The cars we loved.
Concept cars are often loosely designed with real world applications in mind. While the chances for production are often remote, better odds say that styling cues will show up on future production models. For Citroen, its GT concept of 2008 turns the ideal of an off limits concept car on its head. It seems only fitting that a company like Citroen, long known for its innovation would make a real car designed for the virtual world.
The low slung 2 seat coupe is one of the most striking concepts of the decade. Its Ford V8 musters up 646 hp sent to the rear wheels (or to all in the game). The gull-wing doors and impossible outward viewing angles indicate that this car was designed with no regard to practicality. Other than the driver being able to actually see out of the car (when not looking at displays), design conventions for egress and comfort were tossed out in favor of extreme performance and aesthetics. The trade-off works just fine considering that most people will see this car in a game environment, usually from behind.
The project started with Citroen designer Takumi Yamamoto taking his ideal to longtime friend Kazunori Tamauchi (of Polyphony Digital). The two convinced Jean-Pierre Ploue, Citroen’s Design Director to submit the ideal to corporate brass in Paris for production. Polyphony Digital’s flagship game Gran Tourismo was well known as being a virtual test bed for performance products from companies like Nismo. While is normal for Polyphony to work with manufacturers to simulate cars in Gran Tourismo, the GT project dictated a much closer relationship that saw Polyphony Digital as much a developer as Citroen. There are actually three versions of the car in the game: the 510 hp Road, 615 hp Race and 793 hp Concept versions. While the virtual GT’s used four electric motors at each wheel, the real one used a gasoline powered V8 from the Ford GT.
The GT toured the European auto show circuit in 2008 after debuting in Paris. The display featured a simulator that allowed show attendants to drive the GT, similar to how they would in GT5 (without the elaborate cabin apparatus). No expense was spared in the construction of the concept and its elaborate display. Carbon fiber rear view mirrors, blue LED headlamps and on-board LED and heads-up displays were sculpted to look like futuristic art. Needless to say the GT was one of the stars of the Paris show that year. Stories leaked in the media about production plans with numbers ranging from 6 to 20, selling for $1.8 to 2.1 million a pop.
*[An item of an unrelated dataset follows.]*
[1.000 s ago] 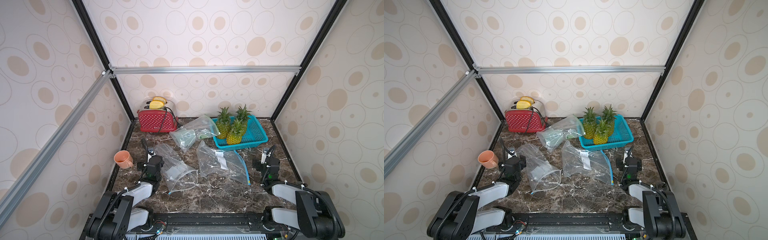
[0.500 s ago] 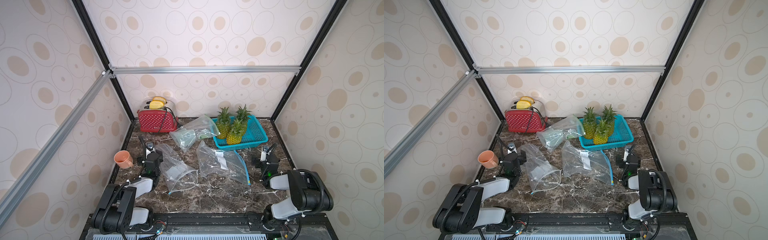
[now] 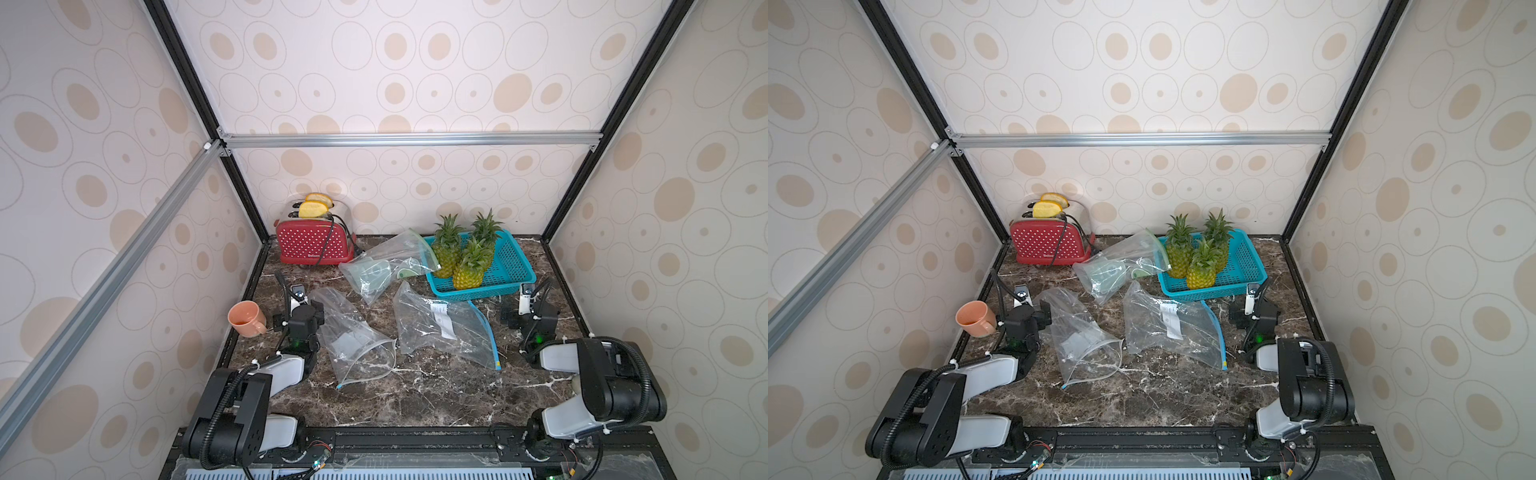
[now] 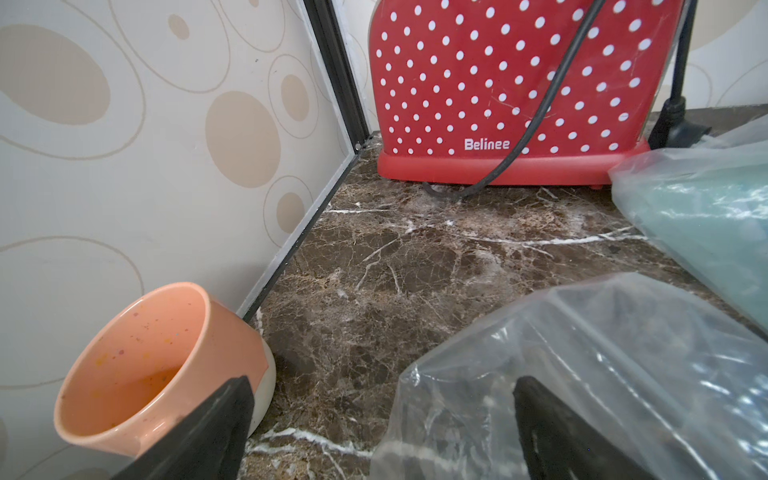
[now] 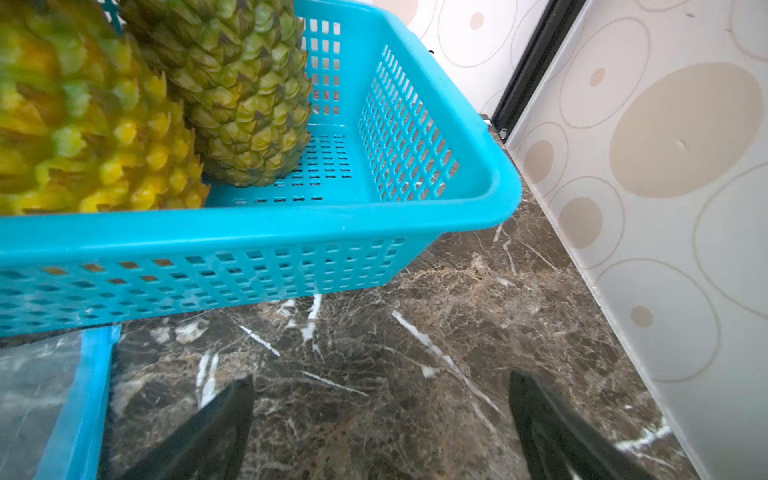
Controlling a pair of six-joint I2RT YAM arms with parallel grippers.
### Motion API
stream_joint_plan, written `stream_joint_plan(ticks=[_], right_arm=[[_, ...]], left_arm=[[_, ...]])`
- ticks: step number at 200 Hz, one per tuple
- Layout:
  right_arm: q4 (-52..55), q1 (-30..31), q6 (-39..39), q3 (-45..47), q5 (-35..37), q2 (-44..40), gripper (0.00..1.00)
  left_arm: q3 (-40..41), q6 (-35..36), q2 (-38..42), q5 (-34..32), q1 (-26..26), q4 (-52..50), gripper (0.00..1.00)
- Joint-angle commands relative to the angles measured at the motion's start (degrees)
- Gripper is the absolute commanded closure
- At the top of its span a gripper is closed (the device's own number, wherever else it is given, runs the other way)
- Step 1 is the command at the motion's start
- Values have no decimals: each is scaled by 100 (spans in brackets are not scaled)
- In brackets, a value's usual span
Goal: Open the zip-top bag and take out the pineapple
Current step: Reset both arms
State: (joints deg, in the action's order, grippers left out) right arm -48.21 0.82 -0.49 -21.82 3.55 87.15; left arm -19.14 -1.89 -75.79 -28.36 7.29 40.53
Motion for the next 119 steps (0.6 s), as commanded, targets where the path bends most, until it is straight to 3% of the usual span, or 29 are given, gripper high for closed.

It was all just euphoric talk. Citroen has since backed off from production claims and has decided focus on its existing car lines. At just over 3,000 lb the GT reportedly would have accelerated to 60 mph in 3.5 seconds and reach a top speed of 205 mph. Now that production plans have been shelved, the car exists where it was intended to in the first place: in the virtual space of the game world.
The GT was included in versions of Sony’s popular Gran Turismo 5 and 5 Prologue (as a download) for the PlayStation 4. As a real car designed for the virtual environment, the GT represents an interesting future dynamic where cars could be built and sold virtually for use in virtual environments.
The GT’s influence on real world Citroen design has been subtle if noticeable at all. A string of concepts like the Numero 9 and others have reminded the automotive world of Citroen’s design skills, nothing nearly as racy as the GT has appeared in showrooms. Currently the most sporting car the company has might be the DS3 and that’s only because it has two doors. Clearly, more of the GT’s influence is needed to help Citroen reverse its declining market share in Europe.